Prompt. The output should match the data below line for line.

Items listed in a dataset
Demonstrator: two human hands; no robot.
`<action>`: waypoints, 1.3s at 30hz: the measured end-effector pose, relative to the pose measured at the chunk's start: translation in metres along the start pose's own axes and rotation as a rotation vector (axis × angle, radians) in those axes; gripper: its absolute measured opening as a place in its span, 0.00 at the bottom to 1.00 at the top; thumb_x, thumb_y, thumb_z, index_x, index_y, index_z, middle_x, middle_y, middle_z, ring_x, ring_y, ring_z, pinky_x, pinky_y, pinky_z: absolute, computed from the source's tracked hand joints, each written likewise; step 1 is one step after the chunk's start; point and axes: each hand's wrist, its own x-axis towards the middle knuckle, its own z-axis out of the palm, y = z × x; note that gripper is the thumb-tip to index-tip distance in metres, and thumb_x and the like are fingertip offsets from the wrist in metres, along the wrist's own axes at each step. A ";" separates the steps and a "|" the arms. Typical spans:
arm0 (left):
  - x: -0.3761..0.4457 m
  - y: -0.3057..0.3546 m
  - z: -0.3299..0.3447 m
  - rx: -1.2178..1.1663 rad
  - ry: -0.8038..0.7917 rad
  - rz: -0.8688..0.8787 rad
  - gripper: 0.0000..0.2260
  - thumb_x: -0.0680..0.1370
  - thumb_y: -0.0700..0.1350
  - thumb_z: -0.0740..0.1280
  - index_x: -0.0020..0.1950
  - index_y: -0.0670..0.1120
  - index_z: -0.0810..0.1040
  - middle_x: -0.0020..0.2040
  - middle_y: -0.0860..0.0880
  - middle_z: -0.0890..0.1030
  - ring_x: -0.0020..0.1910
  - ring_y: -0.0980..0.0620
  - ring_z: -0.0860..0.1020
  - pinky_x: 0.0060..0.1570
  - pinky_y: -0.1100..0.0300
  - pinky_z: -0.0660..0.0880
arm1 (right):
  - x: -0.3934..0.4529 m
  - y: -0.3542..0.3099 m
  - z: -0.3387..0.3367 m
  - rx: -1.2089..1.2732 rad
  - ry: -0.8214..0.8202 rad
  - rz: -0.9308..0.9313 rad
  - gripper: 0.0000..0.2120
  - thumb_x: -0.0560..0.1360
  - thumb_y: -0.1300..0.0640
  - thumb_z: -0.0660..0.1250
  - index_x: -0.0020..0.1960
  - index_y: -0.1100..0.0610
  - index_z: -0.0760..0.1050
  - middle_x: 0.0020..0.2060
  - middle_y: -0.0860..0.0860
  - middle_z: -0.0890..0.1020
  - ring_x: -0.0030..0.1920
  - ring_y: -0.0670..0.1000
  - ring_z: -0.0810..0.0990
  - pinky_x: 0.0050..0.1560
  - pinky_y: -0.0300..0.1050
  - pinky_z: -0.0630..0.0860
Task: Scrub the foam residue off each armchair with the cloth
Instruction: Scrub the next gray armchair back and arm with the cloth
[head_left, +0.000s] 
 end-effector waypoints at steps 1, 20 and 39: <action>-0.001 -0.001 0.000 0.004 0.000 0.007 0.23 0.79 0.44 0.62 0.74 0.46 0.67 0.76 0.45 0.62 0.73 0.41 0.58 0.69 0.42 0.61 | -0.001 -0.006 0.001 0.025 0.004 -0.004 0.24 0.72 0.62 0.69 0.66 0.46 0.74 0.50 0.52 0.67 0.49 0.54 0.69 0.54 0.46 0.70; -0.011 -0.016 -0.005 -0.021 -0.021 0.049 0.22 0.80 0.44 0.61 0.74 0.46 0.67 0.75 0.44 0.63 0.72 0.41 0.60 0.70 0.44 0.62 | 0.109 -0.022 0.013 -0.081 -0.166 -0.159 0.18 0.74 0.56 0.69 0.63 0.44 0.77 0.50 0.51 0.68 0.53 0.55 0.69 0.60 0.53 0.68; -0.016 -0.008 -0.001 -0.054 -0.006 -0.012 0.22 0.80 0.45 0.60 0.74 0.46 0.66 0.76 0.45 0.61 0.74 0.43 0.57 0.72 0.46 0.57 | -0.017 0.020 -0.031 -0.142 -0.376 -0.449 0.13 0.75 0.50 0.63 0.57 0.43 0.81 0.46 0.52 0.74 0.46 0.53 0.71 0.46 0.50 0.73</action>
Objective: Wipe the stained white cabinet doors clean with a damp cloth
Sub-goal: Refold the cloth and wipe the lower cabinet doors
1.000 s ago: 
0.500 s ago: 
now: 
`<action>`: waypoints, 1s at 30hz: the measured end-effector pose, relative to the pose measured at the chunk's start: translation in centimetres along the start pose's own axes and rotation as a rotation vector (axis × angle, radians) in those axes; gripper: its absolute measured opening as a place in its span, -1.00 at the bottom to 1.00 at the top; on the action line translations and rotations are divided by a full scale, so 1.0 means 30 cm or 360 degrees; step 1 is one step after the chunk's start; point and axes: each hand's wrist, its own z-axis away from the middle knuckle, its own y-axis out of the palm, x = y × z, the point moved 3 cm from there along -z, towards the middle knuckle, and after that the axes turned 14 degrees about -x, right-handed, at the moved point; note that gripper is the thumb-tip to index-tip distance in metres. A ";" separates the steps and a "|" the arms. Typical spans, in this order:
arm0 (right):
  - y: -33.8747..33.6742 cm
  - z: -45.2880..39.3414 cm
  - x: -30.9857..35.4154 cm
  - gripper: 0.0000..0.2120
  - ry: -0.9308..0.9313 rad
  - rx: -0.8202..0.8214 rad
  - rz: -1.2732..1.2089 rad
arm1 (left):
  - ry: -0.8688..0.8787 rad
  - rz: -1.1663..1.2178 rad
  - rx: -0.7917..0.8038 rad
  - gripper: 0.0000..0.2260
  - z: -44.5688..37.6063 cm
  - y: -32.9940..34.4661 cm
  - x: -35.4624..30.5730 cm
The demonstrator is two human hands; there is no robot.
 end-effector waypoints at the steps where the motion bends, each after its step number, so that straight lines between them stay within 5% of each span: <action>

Answer area.
Demonstrator: two human hands; no robot.
`<action>`: waypoints, 1.3s at 30hz: the measured end-effector pose, relative to the pose measured at the chunk's start: translation in metres along the start pose's own axes and rotation as a rotation vector (axis × angle, radians) in those axes; gripper: its absolute measured opening as a place in its span, 0.00 at the bottom to 1.00 at the top; thumb_x, thumb_y, thumb_z, index_x, index_y, index_z, middle_x, middle_y, middle_z, ring_x, ring_y, ring_z, pinky_x, pinky_y, pinky_z: absolute, computed from the source's tracked hand joints, each written likewise; step 1 is one step after the chunk's start; point and axes: each hand's wrist, its own x-axis towards the middle knuckle, its own z-axis out of the palm, y = z × x; note that gripper is the thumb-tip to index-tip distance in metres, and thumb_x and the like are fingertip offsets from the wrist in metres, along the wrist's own axes at each step. A ";" separates the steps and a "|" the arms. Typical spans:
arm0 (left):
  - x: -0.3761..0.4457 m
  - y: -0.3057..0.3546 m
  - z: -0.3299..0.3447 m
  - rx: -1.2178..1.1663 rad
  - ry: -0.8038..0.7917 rad
  - rz: -0.8688..0.8787 rad
  - gripper: 0.0000..0.2260
  - thumb_x: -0.0680..0.1370
  - thumb_y: -0.0700..0.1350
  - thumb_z: -0.0740..0.1280
  - index_x: -0.0020..0.1950
  - index_y: -0.0670..0.1120
  - index_z: -0.0810..0.1040
  - middle_x: -0.0020..0.2040
  - middle_y: -0.0860..0.0880
  - middle_z: -0.0890..0.1030
  - ring_x: -0.0020..0.1910
  - ring_y: -0.0980..0.0620
  - ring_z: -0.0860..0.1020
  - pinky_x: 0.0060..0.1570
  - pinky_y: -0.1100..0.0300
  - pinky_z: -0.0660..0.0880
arm1 (right):
  - x: -0.3934..0.4529 m
  - y: -0.3542..0.3099 m
  - z: -0.3387..0.3367 m
  - rx: -1.2089..1.2732 rad
  - ry: -0.8214..0.8202 rad
  - rz: -0.9308..0.9313 rad
  - gripper: 0.0000..0.2120
  - thumb_x: -0.0560..0.1360
  - thumb_y: -0.1300..0.0640
  - thumb_z: -0.0660..0.1250
  - index_x: -0.0020..0.1960
  - index_y: -0.1100..0.0610
  - index_z: -0.0760..0.1050
  - middle_x: 0.0020..0.2060
  - middle_y: -0.0860..0.0860
  - middle_z: -0.0890..0.1020
  - ring_x: -0.0030..0.1920
  - ring_y: -0.0670..0.1000
  - ring_z: -0.0810..0.0990
  - pinky_x: 0.0050..0.1560
  - pinky_y: -0.0300..0.1050
  - pinky_z: -0.0630..0.0860
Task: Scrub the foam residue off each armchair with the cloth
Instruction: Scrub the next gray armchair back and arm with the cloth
[head_left, +0.000s] 
 end-effector waypoints at steps 1, 20 and 39: <action>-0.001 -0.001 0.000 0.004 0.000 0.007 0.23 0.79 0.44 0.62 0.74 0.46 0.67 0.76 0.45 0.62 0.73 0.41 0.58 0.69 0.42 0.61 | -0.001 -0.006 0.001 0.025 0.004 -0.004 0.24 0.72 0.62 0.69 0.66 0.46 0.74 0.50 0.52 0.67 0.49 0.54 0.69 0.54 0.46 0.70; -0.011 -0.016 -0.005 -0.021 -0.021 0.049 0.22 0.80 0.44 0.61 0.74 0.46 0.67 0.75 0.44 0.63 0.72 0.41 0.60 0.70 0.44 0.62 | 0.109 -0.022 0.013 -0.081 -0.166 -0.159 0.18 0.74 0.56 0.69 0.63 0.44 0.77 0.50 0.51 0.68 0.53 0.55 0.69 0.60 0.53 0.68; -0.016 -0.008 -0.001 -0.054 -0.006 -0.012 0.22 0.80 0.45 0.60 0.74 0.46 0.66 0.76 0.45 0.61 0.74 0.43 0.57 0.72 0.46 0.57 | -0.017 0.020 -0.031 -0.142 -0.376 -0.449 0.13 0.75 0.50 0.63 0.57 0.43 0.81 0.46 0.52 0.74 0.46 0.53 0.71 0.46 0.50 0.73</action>
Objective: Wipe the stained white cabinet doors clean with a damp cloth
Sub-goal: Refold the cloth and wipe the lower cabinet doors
1.000 s ago: 
0.500 s ago: 
now: 
`<action>`: waypoints, 1s at 30hz: the measured end-effector pose, relative to the pose measured at the chunk's start: translation in centimetres along the start pose's own axes and rotation as a rotation vector (axis × angle, radians) in those axes; gripper: its absolute measured opening as a place in its span, -1.00 at the bottom to 1.00 at the top; on the action line translations and rotations are divided by a full scale, so 1.0 means 30 cm or 360 degrees; step 1 is one step after the chunk's start; point and axes: each hand's wrist, its own z-axis away from the middle knuckle, its own y-axis out of the palm, x = y × z, the point moved 3 cm from there along -z, towards the middle knuckle, and after that the axes turned 14 degrees about -x, right-handed, at the moved point; note that gripper is the thumb-tip to index-tip distance in metres. A ";" separates the steps and a "|" the arms. Typical spans, in this order:
arm0 (right):
  - y: -33.8747..33.6742 cm
  - z: -45.2880..39.3414 cm
  - x: -30.9857..35.4154 cm
  - gripper: 0.0000..0.2120
  - ry: -0.9308..0.9313 rad
  - rx: -0.8202..0.8214 rad
  - rz: -1.2732..1.2089 rad
arm1 (left):
  - ry: -0.8688..0.8787 rad
  - rz: -1.1663..1.2178 rad
  - rx: -0.7917..0.8038 rad
  - gripper: 0.0000..0.2260
  - z: -44.5688..37.6063 cm
  - y: -32.9940..34.4661 cm
  - x: -35.4624..30.5730 cm
The demonstrator is two human hands; there is no robot.
 end-effector waypoints at the steps where the motion bends, each after its step number, so that straight lines between them stay within 5% of each span: <action>

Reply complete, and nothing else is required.